EXERCISE BRIEF: The entries that follow must be given again exactly, with the pictures excluded.
****************
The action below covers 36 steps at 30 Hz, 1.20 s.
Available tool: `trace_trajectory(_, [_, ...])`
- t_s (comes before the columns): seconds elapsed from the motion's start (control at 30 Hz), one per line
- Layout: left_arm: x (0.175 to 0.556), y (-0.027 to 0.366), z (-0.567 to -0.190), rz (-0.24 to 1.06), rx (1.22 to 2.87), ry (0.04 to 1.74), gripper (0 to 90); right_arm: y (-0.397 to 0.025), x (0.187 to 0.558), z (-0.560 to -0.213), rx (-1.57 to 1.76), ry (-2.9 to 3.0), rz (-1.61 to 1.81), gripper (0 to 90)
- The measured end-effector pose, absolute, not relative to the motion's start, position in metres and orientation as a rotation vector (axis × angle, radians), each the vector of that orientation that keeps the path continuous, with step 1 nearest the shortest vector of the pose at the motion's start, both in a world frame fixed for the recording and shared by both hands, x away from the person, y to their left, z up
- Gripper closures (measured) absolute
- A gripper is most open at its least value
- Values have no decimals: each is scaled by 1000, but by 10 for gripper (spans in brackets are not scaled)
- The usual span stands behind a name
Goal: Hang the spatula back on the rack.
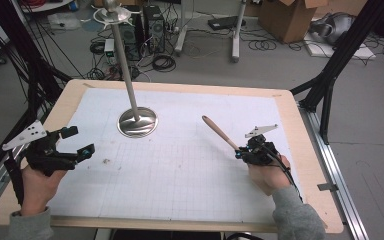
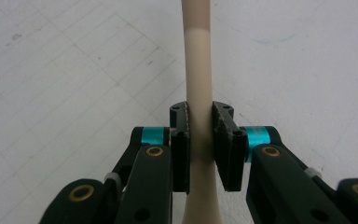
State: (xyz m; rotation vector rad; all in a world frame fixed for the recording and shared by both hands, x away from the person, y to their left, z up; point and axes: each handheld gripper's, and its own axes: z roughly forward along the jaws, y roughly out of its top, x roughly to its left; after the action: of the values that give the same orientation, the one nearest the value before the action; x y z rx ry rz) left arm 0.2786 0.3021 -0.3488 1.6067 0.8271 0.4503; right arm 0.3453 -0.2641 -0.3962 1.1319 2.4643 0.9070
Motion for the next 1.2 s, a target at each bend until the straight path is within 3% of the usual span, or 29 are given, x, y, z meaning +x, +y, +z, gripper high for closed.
trace_trajectory(1.2, [273,307,-349,461,1603,840,20,-224,347,-323,974,2404,1096,785])
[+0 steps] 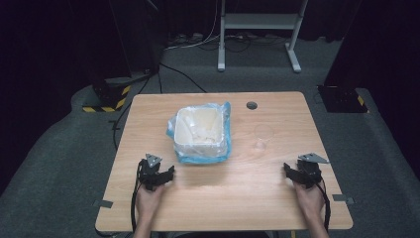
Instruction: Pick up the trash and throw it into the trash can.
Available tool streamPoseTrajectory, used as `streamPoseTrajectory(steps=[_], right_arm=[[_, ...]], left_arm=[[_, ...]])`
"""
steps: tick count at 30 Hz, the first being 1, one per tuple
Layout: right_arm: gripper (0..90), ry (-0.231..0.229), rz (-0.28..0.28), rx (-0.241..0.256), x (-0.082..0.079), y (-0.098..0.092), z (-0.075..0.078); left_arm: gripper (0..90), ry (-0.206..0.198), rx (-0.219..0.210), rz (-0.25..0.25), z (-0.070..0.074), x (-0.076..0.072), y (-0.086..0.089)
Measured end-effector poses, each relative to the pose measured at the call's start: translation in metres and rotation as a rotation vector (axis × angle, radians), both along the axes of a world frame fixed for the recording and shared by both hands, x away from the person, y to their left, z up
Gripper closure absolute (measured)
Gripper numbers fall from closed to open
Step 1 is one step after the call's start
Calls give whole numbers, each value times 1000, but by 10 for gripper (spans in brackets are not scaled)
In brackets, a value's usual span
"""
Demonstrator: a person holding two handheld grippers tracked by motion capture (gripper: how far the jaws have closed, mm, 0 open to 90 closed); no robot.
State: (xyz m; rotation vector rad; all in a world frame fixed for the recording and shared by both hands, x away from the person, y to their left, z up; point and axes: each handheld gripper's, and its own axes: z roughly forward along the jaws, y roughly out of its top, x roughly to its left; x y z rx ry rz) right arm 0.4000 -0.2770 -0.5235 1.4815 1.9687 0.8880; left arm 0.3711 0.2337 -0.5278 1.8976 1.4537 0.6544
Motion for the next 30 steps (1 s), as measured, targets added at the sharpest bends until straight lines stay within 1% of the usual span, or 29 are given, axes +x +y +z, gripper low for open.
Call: streamPoseTrajectory(steps=[23,30], right_arm=[[401,-1,1,-1,0,0,0],[427,4,-1,-1,0,-1,1]], left_arm=[[302,0,0,0,0,0,0],[302,0,0,1,0,0,0]])
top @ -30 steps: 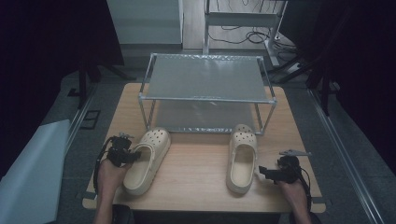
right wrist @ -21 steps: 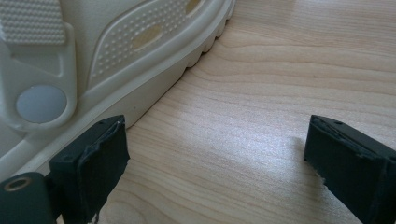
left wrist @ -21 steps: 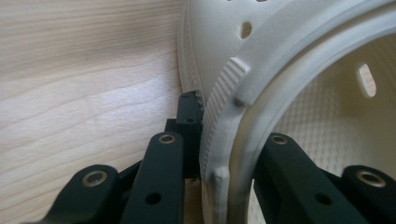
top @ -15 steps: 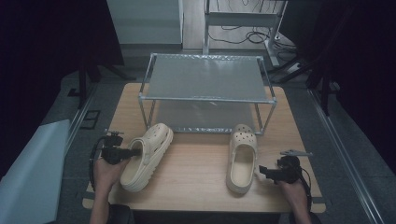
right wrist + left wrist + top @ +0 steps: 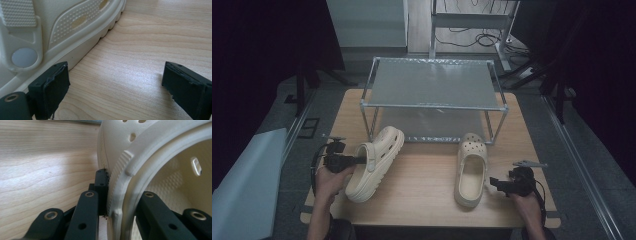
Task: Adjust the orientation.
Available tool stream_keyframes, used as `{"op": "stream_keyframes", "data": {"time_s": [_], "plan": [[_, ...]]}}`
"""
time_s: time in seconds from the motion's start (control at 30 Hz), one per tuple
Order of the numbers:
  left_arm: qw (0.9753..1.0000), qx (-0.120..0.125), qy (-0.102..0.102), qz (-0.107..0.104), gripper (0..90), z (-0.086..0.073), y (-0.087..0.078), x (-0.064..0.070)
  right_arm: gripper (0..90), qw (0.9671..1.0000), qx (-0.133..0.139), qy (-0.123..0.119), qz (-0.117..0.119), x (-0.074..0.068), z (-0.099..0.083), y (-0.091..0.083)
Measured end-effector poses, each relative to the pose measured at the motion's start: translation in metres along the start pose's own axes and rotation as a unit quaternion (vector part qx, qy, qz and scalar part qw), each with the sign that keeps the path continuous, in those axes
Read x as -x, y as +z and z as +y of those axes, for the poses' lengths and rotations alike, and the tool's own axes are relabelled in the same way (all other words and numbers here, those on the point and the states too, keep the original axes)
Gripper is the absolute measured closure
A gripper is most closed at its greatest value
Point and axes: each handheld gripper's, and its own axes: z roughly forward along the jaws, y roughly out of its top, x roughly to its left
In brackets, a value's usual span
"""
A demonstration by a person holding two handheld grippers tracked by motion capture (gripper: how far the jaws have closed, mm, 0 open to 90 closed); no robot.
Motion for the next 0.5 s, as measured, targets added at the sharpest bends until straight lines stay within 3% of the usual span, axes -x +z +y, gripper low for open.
{"op": "stream_keyframes", "data": {"time_s": [0.2,0.5], "plan": [[0.9994,0.001,-0.008,-0.033,76.8,0.005,-0.002,0.007,6.3,1.0000,0.004,0.002,-0.001,0.001,0.000,0.000],[0.9984,0.003,-0.007,-0.056,76.8,0.015,-0.008,0.019,4.1,0.9999,0.012,0.002,-0.011,0.004,0.000,-0.002]]}}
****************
SOLUTION TO THIS PROBLEM:
The action below covers 36 steps at 30 Hz, 1.20 s.
Available tool: `trace_trajectory(_, [_, ...])`
- t_s (comes before the columns): seconds elapsed from the motion's start (control at 30 Hz), one per line
- Layout: left_arm: x (0.175 to 0.556), y (-0.027 to 0.366), z (-0.567 to -0.190), rz (-0.24 to 1.06), rx (1.22 to 2.87), ry (0.04 to 1.74), gripper (0 to 90); right_arm: y (-0.397 to 0.025), x (0.187 to 0.558), z (-0.560 to -0.213), rx (-1.57 to 1.76), ry (-2.9 to 3.0), rz (-1.61 to 1.81), gripper (0 to 90)
- The measured end-effector pose, absolute, not relative to the motion's start, position in metres and orientation as a rotation vector (axis × angle, radians), each the vector of that orientation that keeps the path continuous, with step 1 nearest the shortest vector of the pose at the motion's start, both in a world frame fixed for the recording and shared by both hands, x away from the person, y to their left, z up
- Gripper closures (measured) absolute
- A gripper is most open at its least value
- Values have no decimals: each is scaled by 1000, but by 10 for gripper (spans in brackets are not scaled)
- The usual span stands behind a name
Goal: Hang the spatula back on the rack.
State: (xyz m; rotation vector rad; all in a world frame fixed for the recording and shared by both hands, x away from the person, y to their left, z up; point and axes: each handheld gripper's, and its own axes: z roughly forward along the jaws, y roughly out of its top, x roughly to its left; after the action: of the values that give the same orientation, the one nearest the value before the action; x y z rx ry rz) left arm 0.2786 0.3021 -0.3488 1.6067 0.8271 0.4503; right arm 0.3453 -0.2641 -0.3962 1.1319 2.4643 0.9070
Motion for the next 1.2 s, a target at each bend until the straight path is within 3% of the usual span, or 29 are given, x, y, z meaning +x, +y, +z, gripper high for closed.
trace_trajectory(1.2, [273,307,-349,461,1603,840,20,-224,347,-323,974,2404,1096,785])
[+0 steps] 
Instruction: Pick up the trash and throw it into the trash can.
Available tool streamPoseTrajectory, used as `streamPoseTrajectory(steps=[_], right_arm=[[_, ...]], left_arm=[[_, ...]])`
"""
steps: tick count at 30 Hz, the first being 1, one per tuple
Layout: right_arm: gripper (0..90), ry (-0.231..0.229), rz (-0.28..0.28), rx (-0.241..0.256), x (-0.082..0.079), y (-0.098..0.092), z (-0.075..0.078); left_arm: gripper (0..90), ry (-0.206..0.198), rx (-0.219..0.210), rz (-0.25..0.25), z (-0.070..0.074), x (-0.076..0.072), y (-0.086..0.089)
Measured end-effector poses, each relative to the pose measured at the call's start: translation in metres and rotation as a rotation vector (axis × angle, radians), both along the axes of a world frame fixed for the recording and shared by both hands, x away from the person, y to their left, z up
Gripper closure absolute (measured)
Gripper numbers fall from closed to open
Step 1 is one step after the call's start
Calls give whole numbers, each value times 1000, but by 10 for gripper (spans in brackets are not scaled)
In brackets, a value's usual span
"""
Demonstrator: a person holding two handheld grippers tracked by motion capture (gripper: how far the jaws have closed, mm, 0 open to 90 closed); no robot.
State: (xyz m; rotation vector rad; all in a world frame fixed for the recording and shared by both hands, x away from the person, y to their left, z up; point and axes: each handheld gripper's, and its own axes: z roughly forward along the jaws, y roughly out of its top, x roughly to its left; x y z rx ry rz) right arm 0.4000 -0.2770 -0.5235 1.4815 1.9687 0.8880; left arm 0.3711 0.2337 -0.5278 1.8976 1.4537 0.6544
Motion for the next 30 steps (1 s), as measured, targets added at the sharpest bends until straight lines stay within 1% of the usual span, or 29 are given, axes +x +y +z, gripper low for open.
Call: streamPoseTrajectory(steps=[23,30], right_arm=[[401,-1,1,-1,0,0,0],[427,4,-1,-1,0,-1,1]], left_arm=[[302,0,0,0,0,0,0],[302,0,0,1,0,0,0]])
top @ -30 steps: 
right wrist @ -21 steps: 
left wrist @ -21 steps: 
top @ -15 steps: 
right wrist + left wrist + top @ +0 steps: 
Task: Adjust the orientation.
Available tool stream_keyframes, used as `{"op": "stream_keyframes", "data": {"time_s": [_], "plan": [[_, ...]]}}`
"""
time_s: time in seconds from the motion's start (control at 30 Hz), one per tuple
Order of the numbers:
  left_arm: qw (0.9753..1.0000), qx (-0.120..0.125), qy (-0.102..0.102), qz (-0.107..0.104), gripper (0..90), z (-0.086..0.073), y (-0.087..0.078), x (-0.064..0.070)
  right_arm: gripper (0..90), qw (0.9671..1.0000), qx (-0.133..0.139), qy (-0.123..0.119), qz (-0.117..0.119), x (-0.074..0.068), z (-0.099..0.083), y (-0.091..0.083)
Measured end-effector poses, each relative to the pose measured at the motion's start: translation in metres along the start pose's own axes and rotation as a unit quaternion (vector part qx, qy, qz and scalar part qw), each with the sign that keeps the path continuous, in those axes
Read x as -x, y as +z and z as +y of those axes, for the poses' lengths and rotations alike, and the tool's own axes are relabelled in the same way (all other words and numbers here, those on the point and the states too, keep the original axes)
Gripper is the absolute measured closure
A gripper is most closed at its greatest value
Point and axes: each handheld gripper's, and its own axes: z roughly forward along the jaws, y roughly out of its top, x roughly to its left
In brackets, a value's usual span
"""
A demonstration by a person holding two handheld grippers tracked by motion capture (gripper: how far the jaws have closed, mm, 0 open to 90 closed); no robot.
Motion for the next 0.5 s, as measured, targets added at the sharpest bends until straight lines stay within 3% of the usual span, axes -x +z +y, gripper low for open.
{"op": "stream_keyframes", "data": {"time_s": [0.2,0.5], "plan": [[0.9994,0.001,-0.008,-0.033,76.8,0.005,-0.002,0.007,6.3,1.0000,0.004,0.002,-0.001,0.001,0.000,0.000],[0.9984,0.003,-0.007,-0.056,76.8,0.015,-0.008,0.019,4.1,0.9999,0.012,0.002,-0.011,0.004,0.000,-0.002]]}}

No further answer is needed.